The cruel Ajatasattu then denied his mother access to visit the King. King Bimbisara was without any means of sustenance. But being a Sotapanna, he lived in meditative bliss and spiritual happiness. Ruthlessly, Ajatasattu ordered his barber to slash the old king’s feet and place a mixture of salt and oil on the wounds. He then commanded him to walk on hot coals. Upon seeing the barber, King Bimbisara thought that his son had realized the folly of his behaviour and was sending the court barber to help cut his hair and beard so that he could be cleaned up for release. But it was not to be. The barber started the inhumane torture as instructed by the new king. The aged King Bimbisara died in extreme agony as the result of an unwholesome action performed in a past life.

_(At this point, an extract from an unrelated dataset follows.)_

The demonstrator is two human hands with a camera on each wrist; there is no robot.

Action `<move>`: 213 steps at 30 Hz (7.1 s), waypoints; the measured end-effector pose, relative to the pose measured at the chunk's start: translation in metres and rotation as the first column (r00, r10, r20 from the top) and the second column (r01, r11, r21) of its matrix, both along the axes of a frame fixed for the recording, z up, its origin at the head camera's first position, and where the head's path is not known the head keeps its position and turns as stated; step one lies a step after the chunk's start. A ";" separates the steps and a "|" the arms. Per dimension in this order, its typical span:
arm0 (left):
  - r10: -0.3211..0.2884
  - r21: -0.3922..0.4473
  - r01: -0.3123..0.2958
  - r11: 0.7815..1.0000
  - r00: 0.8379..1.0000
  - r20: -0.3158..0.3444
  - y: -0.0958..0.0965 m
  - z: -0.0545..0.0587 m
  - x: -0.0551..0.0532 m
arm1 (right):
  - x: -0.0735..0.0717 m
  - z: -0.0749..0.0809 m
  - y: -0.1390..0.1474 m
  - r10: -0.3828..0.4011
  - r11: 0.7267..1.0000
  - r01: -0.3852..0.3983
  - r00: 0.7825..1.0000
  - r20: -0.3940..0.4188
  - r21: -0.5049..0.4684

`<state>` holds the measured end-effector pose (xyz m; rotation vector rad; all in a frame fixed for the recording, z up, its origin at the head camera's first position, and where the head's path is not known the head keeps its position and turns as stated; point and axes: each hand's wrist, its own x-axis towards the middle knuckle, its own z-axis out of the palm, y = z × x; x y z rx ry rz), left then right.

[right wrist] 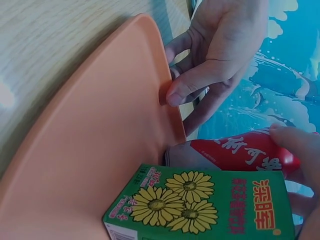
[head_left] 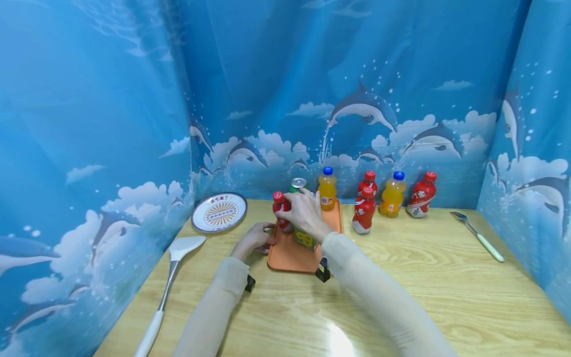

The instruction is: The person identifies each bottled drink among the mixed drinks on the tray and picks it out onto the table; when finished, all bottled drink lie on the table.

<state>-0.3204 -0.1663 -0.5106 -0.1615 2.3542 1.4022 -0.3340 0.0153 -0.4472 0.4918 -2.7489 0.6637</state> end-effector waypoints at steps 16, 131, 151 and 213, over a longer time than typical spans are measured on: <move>-0.004 -0.007 0.004 1.000 1.000 -0.012 -0.001 0.001 -0.001 | 0.002 -0.004 -0.006 -0.014 0.992 0.020 0.999 -0.047 0.125; -0.040 0.033 0.040 0.999 0.999 -0.011 -0.002 0.003 0.002 | 0.067 0.031 0.246 -0.029 0.828 0.075 0.995 0.092 -0.556; -0.011 0.036 0.012 0.999 1.000 -0.024 -0.001 -0.002 0.004 | 0.043 0.002 0.278 -0.146 0.844 0.201 0.978 0.147 -0.498; -0.040 0.020 0.040 0.999 0.999 -0.006 0.000 0.004 0.004 | 0.037 -0.017 0.279 -0.269 0.897 0.321 0.942 0.202 -0.304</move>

On the same day that the old king died the news was brought to Ajatasattu that his wife had given birth to a baby son. Overcome by parental joy and happiness the king asked his mother if his father too had loved him as he did this new-born babe. His mother, Kosala Devi, then informed the cruel Ajatasattu of the great love that Bimbisara had had for him.

Ajatasattu’s mother revealed that when she was carrying him there had arisen in her an inhuman desire to drink the blood from the hand of the king. She had concealed this desire but had withered away as it was a craving that she could not control. On hearing of her problem the king gladly cut open his palm to let her drink his blood.

The sages who could foretell the future had declared that this son would be an enemy of the king. The queen had then wanted to abort the baby but King Bimbisara, full of love and pride for the unborn child, had refused. Later, when the baby was born, the sages had again foretold that he would be an enemy of the king. For the second time the queen had wanted to kill the baby. For the second time the king had prevented her from killing her son. The queen had named the baby Ajatasattu, or unborn enemy.

The queen then added that on one occasion when an infected boil on the baby’s foot had made him fretful and angry she had taken him to the court to ask the king’s advice. On hearing of the problem the king had placed the baby’s foot in his mouth and sucked at the boil. The boil had then burst, spitting pus and blood into his mouth. The king, full of love and compassion, had swallowed the pus and continued to soothe the baby.

Ajatasattu was filled with shame and regret upon hearing his mother’s words. He sent a message to release his father but it was too late. King Bimbisara had closed his eyes forever, and was immediately reborn in the Catumaharajika Heaven as a god named Janavasabha. Influenced by the Dhamma, King Ajatasattu changed, and became one of the lay followers of the Buddha and the patron of the First Sangha Council.